Wherever you happen to be getting off to or from, there's no denying that airplane cabins can get downright chilly. That's why Rivers says she always brings along a light jacket or a hat for flights.

"The temperature on the aircraft always is colder than most people anticipate," she says. "If we have to deadhead instead of work and I'm sitting in a passenger seat, I always carry on these items because I want to be comfortable, as well."

You can also wear or bring along items to stay toasty from head to toe. "I also always carry thick socks, a sweater, and a small portable blanket for the plane because temperatures vary widely," Ferguson previously said.

Any items you can't live without

A USB charger and power outlet plug on the back of a seat on a plane

Packing space in your carry-on is obviously much more limited than in your checked luggage. But before you try to make room for that extra book or a large set of headphones, consider what you'll absolutely need to have on-hand if your travel plans get shuffled.

"Always carry on essential items, such as medicine and chargers," says Tifsit Teferra, a Salt Lake City-based flight attendant for Delta Air Lines. "If there's a delay or even a cancelation, you'll be at ease knowing you have the items you can't live without!"

And if you're worried about your gadgets creating chaos in your carry-on, there's a simple solution. "For electronic cords, a small toiletry bag does the trick—just fold cords and then use Velcro tape to secure them," Teferra suggests.

A way to keep clean

hand sanitizer on plane

Attention to hygiene in cleanliness in public spaces has taken on a new level of importance in the day since the COVID-19 pandemic began.
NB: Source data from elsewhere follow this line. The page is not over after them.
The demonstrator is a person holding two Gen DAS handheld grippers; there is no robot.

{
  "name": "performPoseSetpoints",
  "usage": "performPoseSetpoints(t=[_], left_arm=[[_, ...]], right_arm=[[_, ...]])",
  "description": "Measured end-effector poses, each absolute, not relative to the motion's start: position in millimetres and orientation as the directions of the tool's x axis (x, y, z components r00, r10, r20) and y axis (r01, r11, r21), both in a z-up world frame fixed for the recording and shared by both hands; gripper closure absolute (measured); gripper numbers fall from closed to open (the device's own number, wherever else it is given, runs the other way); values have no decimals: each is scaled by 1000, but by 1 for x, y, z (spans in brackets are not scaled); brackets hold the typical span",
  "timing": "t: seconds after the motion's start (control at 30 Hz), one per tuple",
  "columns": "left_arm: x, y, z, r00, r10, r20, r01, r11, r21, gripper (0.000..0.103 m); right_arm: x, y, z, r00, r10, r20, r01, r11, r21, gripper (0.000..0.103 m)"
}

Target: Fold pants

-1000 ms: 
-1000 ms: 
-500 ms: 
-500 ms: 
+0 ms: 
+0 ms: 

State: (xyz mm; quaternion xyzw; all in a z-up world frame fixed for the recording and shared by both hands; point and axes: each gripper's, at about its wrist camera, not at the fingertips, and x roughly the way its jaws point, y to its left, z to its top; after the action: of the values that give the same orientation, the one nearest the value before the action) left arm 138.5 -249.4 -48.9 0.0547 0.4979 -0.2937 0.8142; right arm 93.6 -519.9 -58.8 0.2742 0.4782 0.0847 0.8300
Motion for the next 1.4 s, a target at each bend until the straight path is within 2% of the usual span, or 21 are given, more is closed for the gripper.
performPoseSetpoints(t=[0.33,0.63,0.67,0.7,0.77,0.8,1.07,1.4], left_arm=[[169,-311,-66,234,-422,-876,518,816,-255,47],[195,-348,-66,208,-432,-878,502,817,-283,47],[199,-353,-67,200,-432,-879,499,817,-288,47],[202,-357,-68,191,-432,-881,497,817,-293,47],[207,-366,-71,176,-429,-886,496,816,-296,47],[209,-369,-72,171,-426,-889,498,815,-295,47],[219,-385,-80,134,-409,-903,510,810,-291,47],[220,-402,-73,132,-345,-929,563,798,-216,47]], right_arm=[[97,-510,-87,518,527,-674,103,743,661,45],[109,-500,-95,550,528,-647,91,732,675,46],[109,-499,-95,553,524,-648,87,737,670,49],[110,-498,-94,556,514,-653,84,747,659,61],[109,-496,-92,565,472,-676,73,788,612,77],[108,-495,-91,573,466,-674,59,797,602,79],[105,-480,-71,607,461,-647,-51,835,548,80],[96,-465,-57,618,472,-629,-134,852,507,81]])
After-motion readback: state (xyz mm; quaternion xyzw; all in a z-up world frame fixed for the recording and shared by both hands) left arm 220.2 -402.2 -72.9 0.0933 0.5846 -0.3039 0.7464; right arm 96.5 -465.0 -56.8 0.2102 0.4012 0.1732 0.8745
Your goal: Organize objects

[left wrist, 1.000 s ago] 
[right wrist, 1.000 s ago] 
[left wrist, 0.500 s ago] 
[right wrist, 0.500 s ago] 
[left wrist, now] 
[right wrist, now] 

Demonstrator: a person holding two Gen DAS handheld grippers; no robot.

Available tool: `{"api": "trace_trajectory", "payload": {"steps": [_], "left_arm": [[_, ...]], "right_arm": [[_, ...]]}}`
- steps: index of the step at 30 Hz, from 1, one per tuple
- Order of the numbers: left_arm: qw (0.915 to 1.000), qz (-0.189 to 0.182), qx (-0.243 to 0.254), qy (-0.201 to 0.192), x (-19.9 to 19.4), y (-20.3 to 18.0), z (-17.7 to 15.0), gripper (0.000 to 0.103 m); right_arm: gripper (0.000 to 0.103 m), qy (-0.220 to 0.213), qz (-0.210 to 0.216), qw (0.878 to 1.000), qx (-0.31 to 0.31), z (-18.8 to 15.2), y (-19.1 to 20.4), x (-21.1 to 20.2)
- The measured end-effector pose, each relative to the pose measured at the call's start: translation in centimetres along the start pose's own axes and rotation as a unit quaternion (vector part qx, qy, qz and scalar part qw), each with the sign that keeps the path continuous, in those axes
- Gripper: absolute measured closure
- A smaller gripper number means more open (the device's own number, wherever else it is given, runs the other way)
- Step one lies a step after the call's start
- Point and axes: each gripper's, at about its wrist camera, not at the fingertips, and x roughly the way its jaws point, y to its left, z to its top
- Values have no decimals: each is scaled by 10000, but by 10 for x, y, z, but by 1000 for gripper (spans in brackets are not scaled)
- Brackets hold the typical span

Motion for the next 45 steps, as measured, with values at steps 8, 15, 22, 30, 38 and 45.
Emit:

And as a tightly-packed vessel with seemingly grimy surfaces, planes are one place you don't want to be caught without a way to keep yourself clean.

Even though some will airlines provide wipes, Kelly says it's best to bring along your own hand sanitizer or wipes to reduce exposure to germs and give your seat and tray table a little freshening up. They can also be especially helpful if you're moving about the plane.

"After leaving the lavatory, use a sanitizing wipe on your hands," Kelly previously told Best Life. "You will have just touched the germ-ridden lavatory handle after washing your hands and then possibly touched a seat back to get back into your window seat."